Deep learning helped geneticists find mutations associated with autism in vast regions of the human genome commonly known as junk DNA.

What’s new: Researchers examined DNA of people with autism. They used a neural network to find mutations in noncoding regions; that is, sequences that don’t hold instructions for producing particular proteins, but regulate how proteins interact. It’s the first time noncoding DNA has been implicated in the condition.

How they did it: Researcher Jian Zhou and his colleagues at Princeton and elsewhere analyzed the genomes of 1,790 families.

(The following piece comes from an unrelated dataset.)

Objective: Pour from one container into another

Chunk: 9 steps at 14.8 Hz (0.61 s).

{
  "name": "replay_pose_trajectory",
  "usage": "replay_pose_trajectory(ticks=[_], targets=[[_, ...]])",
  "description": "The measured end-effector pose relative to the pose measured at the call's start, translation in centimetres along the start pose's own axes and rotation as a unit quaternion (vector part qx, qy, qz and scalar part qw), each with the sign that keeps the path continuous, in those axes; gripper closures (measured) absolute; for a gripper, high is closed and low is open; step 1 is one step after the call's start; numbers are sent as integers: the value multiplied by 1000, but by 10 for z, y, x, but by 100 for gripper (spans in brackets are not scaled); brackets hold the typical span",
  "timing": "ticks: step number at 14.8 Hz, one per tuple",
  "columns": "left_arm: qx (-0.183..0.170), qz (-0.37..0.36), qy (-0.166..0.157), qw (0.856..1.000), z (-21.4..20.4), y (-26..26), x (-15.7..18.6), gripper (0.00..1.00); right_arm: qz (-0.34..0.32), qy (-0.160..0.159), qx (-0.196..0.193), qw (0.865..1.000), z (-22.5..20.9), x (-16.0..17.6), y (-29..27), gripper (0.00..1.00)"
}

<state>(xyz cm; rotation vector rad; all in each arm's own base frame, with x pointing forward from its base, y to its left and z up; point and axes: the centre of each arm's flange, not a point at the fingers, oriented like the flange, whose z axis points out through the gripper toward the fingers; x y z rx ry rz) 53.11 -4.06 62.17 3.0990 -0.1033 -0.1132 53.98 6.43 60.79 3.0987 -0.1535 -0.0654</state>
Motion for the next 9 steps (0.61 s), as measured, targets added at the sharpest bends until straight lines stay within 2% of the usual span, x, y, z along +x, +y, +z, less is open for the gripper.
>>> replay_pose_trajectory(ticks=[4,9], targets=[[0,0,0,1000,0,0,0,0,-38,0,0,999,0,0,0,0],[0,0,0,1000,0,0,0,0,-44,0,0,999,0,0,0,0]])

  • In each family, autism was limited to one child, indicating that the condition was not inherited but caused by random mutation.
  • A neural network scanned the genome to predict which DNA sequences affect protein interactions that are known to regulate gene expression. It also predicted whether a mutation in those sequences could interfere with such interactions.
  • The team compared the impact of mutations in autistic individuals with that of the mutations in their unaffected siblings, finding that the autistic individuals had a greater burden of high-impact mutations.
  • The team found that these high-impact mutations influence brain function.
  • They tested the predicted effect of these mutations in cells and found the gene expression was altered as predicted.

The work was published in Nature Genetics.

Why it matters: Although the results didn’t reveal the causes of autism, they did point to mutations in noncoding DNA associated with the condition. That information could lead to a better understanding of causes, and it could help scientists differentiate various types of autism. Moreover, the same approach could be applied to any disease, illuminating the role of noncoding DNA in heart diseases and neurological conditions where, like autism, direct genetic causes haven’t been identified.

We’re thinking: The human genome is immense and complex, and traditional lab-based approaches are too slow and cumbersome to decipher the activities of its 3 billion DNA base pairs. AI can narrow the search space, and Zhou’s work shows a hint of its potential.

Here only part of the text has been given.